• [TASK DESCRIPTION]: Nothing in the data may be altered; the answer is a verbatim copy of it.

• [GIVEN INFORMATION]:
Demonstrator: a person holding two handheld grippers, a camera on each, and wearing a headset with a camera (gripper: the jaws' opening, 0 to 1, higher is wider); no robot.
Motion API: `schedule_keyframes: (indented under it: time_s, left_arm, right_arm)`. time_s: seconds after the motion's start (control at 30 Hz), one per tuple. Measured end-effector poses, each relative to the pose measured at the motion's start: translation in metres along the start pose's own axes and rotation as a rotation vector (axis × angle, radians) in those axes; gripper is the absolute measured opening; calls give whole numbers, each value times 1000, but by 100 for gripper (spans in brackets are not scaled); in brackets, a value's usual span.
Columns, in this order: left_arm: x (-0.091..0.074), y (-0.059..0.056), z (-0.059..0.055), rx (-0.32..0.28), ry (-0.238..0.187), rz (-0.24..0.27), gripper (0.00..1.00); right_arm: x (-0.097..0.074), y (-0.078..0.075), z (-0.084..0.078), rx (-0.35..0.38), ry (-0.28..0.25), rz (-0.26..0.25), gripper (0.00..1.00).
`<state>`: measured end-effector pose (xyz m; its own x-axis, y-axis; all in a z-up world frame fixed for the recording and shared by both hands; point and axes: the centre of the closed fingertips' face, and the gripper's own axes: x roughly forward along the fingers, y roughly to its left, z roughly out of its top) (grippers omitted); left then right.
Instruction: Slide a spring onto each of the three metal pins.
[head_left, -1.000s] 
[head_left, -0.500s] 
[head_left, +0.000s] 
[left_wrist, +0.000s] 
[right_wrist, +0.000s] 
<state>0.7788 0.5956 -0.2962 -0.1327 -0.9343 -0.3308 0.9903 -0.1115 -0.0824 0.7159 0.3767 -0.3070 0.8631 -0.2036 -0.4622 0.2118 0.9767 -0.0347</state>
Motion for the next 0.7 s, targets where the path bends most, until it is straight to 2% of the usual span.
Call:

• [EXPECTED ANSWER]:
Demonstrator: a person holding two handheld grippers, a camera on each, and wearing a headset with a camera (gripper: the jaws' opening, 0 to 1, higher is wider); no robot.
Motion API: `schedule_keyframes: (indented under it: time_s, left_arm, right_arm)`. time_s: seconds after the motion's start (control at 30 Hz), one per tuple. Measured end-effector poses, each relative to the pose measured at the motion's start: translation in metres along the start pose's own axes and rotation as a rotation vector (axis × angle, radians) in those axes; gripper is the absolute measured opening; calls give whole numbers, each value times 1000, but by 100 for gripper (spans in brackets are not scaled); in brackets, a value's usual span.
Columns, in this order: left_arm: x (-0.091..0.074), y (-0.059..0.056), z (-0.059..0.055), rx (-0.32..0.28), ry (-0.238..0.187), rz (-0.24..0.27), gripper (0.00..1.00); right_arm: x (-0.097..0.074), y (-0.078..0.075), z (-0.084..0.078), rx (-0.35..0.38), ry (-0.28..0.25), rz (-0.26..0.25), gripper (0.00..1.00).
`<state>`: measured end-effector pose (xyz m; its own x-axis, y-axis; all in a z-up world frame fixed for the recording and shared by both hands; point and axes: the centre of the closed fingertips' face, and the gripper's own axes: x roughly forward along the fingers, y roughly to its left, z roughly out of its top) (grippers omitted); left then right.
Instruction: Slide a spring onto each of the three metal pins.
[head_left, -1.000s] 
[head_left, -0.500s] 
[head_left, +0.000s] 
[left_wrist, +0.000s] 
[right_wrist, +0.000s] 
<state>0.7788 0.5956 -0.2962 -0.1327 -0.9343 -0.3308 0.9903 -0.1115 -0.0824 0.7159 0.3767 -0.3070 0.8631 -0.2036 -0.4622 0.2118 0.9767 -0.0347</state>
Motion for the next 0.7 s, targets where the path bends most, until it is straight to 2% of the usual span.
Call:

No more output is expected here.